# Cutting board twisted... how to flatten?



## DavidATX

Hi lumber boys and girls! I have been making cutting boards lateley, to the tune of about 35 of them and all have been nice and flat after my glue up and planing them down but the one I took out last night has a twist even after I ran it through the planer. It is just a simple edge grain board that is 12"x18" and 1.25" thick. I don't think the twist came out even as it went through the planer. I am trying to ship it on Wednesday and was wondering if there was a quick and easy way to flatten it? There are no feet on the board. Thanks for the tips and tricks! Also, any idea of what I did wrong or do you have a good way for me to set my glue ups up so they come out flat? Maybe this one was just a fluke.. Anyways, thanks again!


----------



## kdc68

I don't think you will be able to remove the twist using the planer alone. The planer alone would only produce a uniform thickness even with a twist. But if you use a carrier board that is perfectly flat and set your board on it wedging into place twist side up. Make a pass or two removing the twist, then remove from carrier board, and plane the other side. Another option would be to use a hand plane and winding sticks to remove the twist from one side and surface planning the other. 
Clamping cauls are helpful to get a flat surface during glue ups. Alternating clamps underneath and over the top help distribute even clamping across the surface. 
A jig like the one in the photo helped me create my basket weave cutting boards. Made from a couple layers of MDF. Cleats screwed in at 90 degrees forming one corner. Covered in wax paper. More details in the project link. Since making this one board in the project post, I've made three more using the same jig.
Good luck and hope you make your deadline!
v
http://lumberjocks.com/projects/90231
v


----------



## DavidATX

Thanks kdc! I like the jig and need to construct something like that for my future glue ups. 
What would a carrier board be? Just a flat piece of mdf? Just set my board on top of that with some double stick tape?


----------



## PurpLev

a planer by itself won't straighten your (or any) board. a planer only planes a surface parallel to the opposite surface, so if your board is cupped/swisted, it will still be just as cupped/twisted after the planer - but it will maintain consistent thickness.

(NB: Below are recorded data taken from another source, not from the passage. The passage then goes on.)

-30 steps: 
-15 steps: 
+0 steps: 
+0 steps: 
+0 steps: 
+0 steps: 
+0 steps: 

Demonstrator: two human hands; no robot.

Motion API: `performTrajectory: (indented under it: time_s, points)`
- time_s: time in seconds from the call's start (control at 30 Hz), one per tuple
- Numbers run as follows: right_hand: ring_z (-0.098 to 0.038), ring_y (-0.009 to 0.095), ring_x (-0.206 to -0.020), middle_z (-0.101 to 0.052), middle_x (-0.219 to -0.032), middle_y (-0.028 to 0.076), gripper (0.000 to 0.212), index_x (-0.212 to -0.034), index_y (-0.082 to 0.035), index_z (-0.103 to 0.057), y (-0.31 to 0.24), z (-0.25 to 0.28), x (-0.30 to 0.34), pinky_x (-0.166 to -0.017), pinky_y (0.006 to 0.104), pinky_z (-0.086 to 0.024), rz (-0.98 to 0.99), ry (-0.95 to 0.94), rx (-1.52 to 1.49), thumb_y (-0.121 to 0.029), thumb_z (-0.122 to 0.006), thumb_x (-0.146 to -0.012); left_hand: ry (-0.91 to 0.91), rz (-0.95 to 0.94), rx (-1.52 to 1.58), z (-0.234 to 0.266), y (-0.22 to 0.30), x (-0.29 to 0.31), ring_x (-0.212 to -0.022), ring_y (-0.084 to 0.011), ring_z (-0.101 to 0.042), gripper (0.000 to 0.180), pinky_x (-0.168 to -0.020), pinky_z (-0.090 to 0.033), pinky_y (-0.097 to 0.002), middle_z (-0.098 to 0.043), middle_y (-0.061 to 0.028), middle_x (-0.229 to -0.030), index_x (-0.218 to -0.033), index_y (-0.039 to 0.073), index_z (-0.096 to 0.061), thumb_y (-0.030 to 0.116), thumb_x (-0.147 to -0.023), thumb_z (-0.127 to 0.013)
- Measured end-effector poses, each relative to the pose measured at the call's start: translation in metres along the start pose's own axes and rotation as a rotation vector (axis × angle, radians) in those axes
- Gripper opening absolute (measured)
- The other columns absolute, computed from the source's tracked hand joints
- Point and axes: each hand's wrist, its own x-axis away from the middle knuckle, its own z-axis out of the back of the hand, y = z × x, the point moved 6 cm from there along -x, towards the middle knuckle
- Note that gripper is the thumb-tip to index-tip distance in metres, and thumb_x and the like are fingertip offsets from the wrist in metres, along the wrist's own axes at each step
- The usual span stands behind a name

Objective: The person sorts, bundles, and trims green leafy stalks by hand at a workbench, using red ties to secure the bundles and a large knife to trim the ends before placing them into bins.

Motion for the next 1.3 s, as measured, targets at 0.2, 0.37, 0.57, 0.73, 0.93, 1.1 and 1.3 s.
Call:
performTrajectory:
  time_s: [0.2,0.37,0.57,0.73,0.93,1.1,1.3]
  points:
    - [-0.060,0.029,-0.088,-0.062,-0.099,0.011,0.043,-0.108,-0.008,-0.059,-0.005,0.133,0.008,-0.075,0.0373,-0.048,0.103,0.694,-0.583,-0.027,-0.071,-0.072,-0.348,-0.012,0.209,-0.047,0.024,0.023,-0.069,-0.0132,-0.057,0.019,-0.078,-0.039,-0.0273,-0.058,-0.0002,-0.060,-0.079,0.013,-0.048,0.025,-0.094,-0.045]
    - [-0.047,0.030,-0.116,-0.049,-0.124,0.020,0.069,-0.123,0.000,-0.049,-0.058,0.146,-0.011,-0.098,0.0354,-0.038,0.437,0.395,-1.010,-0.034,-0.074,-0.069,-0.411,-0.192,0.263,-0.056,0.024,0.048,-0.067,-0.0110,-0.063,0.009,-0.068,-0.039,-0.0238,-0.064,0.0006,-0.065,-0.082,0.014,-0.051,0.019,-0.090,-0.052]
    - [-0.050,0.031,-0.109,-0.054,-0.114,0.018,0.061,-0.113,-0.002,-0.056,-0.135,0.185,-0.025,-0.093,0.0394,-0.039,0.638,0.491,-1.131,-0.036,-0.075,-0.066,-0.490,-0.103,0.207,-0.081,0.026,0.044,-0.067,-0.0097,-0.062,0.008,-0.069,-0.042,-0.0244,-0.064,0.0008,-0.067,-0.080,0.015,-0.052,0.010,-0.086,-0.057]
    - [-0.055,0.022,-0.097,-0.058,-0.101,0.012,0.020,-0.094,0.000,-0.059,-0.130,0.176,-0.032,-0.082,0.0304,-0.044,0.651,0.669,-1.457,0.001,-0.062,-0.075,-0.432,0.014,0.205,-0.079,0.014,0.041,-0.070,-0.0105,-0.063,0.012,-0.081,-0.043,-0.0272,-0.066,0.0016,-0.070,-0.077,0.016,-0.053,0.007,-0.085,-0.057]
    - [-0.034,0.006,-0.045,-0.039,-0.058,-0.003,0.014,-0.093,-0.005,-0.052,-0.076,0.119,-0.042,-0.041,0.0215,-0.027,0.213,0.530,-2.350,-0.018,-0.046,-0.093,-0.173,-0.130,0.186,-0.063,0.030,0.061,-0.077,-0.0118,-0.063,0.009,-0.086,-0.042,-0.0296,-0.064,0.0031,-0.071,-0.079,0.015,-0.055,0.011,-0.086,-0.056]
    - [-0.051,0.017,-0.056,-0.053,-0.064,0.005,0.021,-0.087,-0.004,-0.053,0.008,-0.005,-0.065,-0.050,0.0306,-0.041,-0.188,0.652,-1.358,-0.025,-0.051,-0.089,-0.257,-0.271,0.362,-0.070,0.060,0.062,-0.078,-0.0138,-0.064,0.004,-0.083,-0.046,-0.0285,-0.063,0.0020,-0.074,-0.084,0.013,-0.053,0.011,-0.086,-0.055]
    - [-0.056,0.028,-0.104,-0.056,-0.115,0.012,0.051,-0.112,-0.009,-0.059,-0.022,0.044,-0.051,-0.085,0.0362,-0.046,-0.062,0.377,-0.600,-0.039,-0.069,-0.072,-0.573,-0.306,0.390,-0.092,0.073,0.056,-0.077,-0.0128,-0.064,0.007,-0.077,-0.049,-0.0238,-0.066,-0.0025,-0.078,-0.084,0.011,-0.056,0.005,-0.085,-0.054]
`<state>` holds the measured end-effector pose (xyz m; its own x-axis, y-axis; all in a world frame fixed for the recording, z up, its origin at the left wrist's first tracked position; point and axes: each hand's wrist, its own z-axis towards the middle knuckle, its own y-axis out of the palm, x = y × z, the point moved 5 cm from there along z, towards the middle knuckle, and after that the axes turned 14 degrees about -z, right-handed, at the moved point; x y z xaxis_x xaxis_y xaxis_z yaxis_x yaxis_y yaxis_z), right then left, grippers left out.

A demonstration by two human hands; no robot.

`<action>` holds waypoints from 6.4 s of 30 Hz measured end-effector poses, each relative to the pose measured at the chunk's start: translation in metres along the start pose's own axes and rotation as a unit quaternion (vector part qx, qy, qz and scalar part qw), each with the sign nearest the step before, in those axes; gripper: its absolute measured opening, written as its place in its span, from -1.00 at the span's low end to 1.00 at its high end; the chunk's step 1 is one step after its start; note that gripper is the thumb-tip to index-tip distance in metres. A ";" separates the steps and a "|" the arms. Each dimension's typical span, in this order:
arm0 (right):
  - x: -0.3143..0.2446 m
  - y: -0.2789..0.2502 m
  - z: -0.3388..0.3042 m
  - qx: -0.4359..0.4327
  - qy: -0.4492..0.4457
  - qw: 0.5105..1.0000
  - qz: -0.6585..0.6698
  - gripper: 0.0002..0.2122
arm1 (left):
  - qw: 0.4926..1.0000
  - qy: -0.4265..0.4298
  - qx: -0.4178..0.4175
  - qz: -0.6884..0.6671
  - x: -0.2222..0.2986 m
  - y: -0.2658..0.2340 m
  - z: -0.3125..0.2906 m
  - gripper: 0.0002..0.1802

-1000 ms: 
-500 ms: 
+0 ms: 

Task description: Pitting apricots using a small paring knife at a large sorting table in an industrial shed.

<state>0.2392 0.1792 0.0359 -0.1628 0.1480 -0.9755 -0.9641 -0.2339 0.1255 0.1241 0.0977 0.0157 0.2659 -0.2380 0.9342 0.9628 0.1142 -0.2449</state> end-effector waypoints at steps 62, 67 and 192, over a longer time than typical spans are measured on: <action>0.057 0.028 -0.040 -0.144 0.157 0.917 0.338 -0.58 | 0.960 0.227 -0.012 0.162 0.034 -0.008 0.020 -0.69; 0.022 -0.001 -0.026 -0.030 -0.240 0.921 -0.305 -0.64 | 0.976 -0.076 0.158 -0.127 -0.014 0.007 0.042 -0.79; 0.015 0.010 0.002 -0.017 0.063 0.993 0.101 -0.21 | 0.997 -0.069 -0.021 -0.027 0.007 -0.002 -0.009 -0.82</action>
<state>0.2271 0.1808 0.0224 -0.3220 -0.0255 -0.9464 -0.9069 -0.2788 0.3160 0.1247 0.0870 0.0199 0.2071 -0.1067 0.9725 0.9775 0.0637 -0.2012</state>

to remedy this you can use a planer sled (this is only because you have an edge-grain cutting board. for end-grain I would advice against using a planer at all). you can search online for that - you use a long straight sled as your base to thickness agains, you then place your board on top of the sled, and shim it where it is twisted, so that the board won't move as it passes through the planer. you then run the board through the planer, and it will thickness the board parallel to your sled - if the sled is straight, your board will straighten as well. once 1 side is nice and flat, you can remove the sled, flip your board, and plane the opposite side - keep in mind - this will make your board thinner - the more twist you have, the thinner it will end up being.

another option is to use a router sled - which is also great for end-grain boards. (look it up)


----------



## kdc68

*David*....I believe* PurpLev *provided a more detailed explanation to what I posted above. He calls it a sled, I call it a carrier board, just different terminology but with the same outcome…His advice is right on target…


----------



## grenger

what about using a drum sander?


----------



## rtriplett

Because most of my wood gets chewed up by my planer, I use my 6'x48' belt sander. I lay it flat and rock it to see which corners are high. I mark where the twist is and sand those two corners flat. Then I flip the board and flatten the opposite two corners. Then resand the whole board.


----------



## dbray45

David - using a straight edge, you may want to figure out how bad the twist is. If this a 1" board and the twist is bad enough, you could end up with a 1/2" cutting board.

If it is a small amount, and is an end grain board, a Low Angle jointing plane works well to flatten a cutting board. If the twist is bad, cut the board at the bottom of the twist, re joint the edges square to the board and re glue. This will reduce the twist to what you can manage and it creates an interesting effect, especially if you turn one side upside down - which can remove more of the twist depending upon how the twist runs.

Since you are making the boards, the ways to fix are greatly enhanced - or you can cut it into smaller pieces and make cheese boards.


----------



## Biff

I always put rubber feet on my boards so they dry after washing and dont slip on the counter while in use. I usually use the self-adhesive, "gummy" ones with a drop of CA. When my board wobbles a bit I just sand the feet slightly. Beats refinishing a board!


----------



## DavidATX

Thanks for the responses and ideas. I am going to use the sled/carrier board to see if I can get it ironed out. I appreciate the help!!


----------



## lumberjoe

An easier way to flatten it is to re-glue it. Rip a glue line in the middle of the board and re-clamp it. Make sure the bottom is dead flat and the top will have the defect. Now run it rhough your planer until the top is clean. Draw pencil lines. Once there are no more pencil marks. flip the board and run it through a few times to mirror the other edge.


----------



## joeyinsouthaustin

Op says ,"Maybe this one was just a fluke." This may be the thing. When doing production runs it always reminds me that this is after all wood, and sometimes it is just going to twist and do stuff you don't want it to. It isn't a fluke, it is part of the process. Assuming you just did 30 boards, and only one went wild on you, it sounds like your techniques aren't at fault. The planing sled may not help if the board has a lot of tension in the wood, and may just twist up again. By all means it is a technique that can work, and a good one to try and learn, but if you really have to ship right away, I would also prepare to start over on that one. In a run that large I have learned to set up for a few extras.. to account for the ones that get away from ya.


----------



## dbray45

Walnut is one of those species that can have a lot of tension.


----------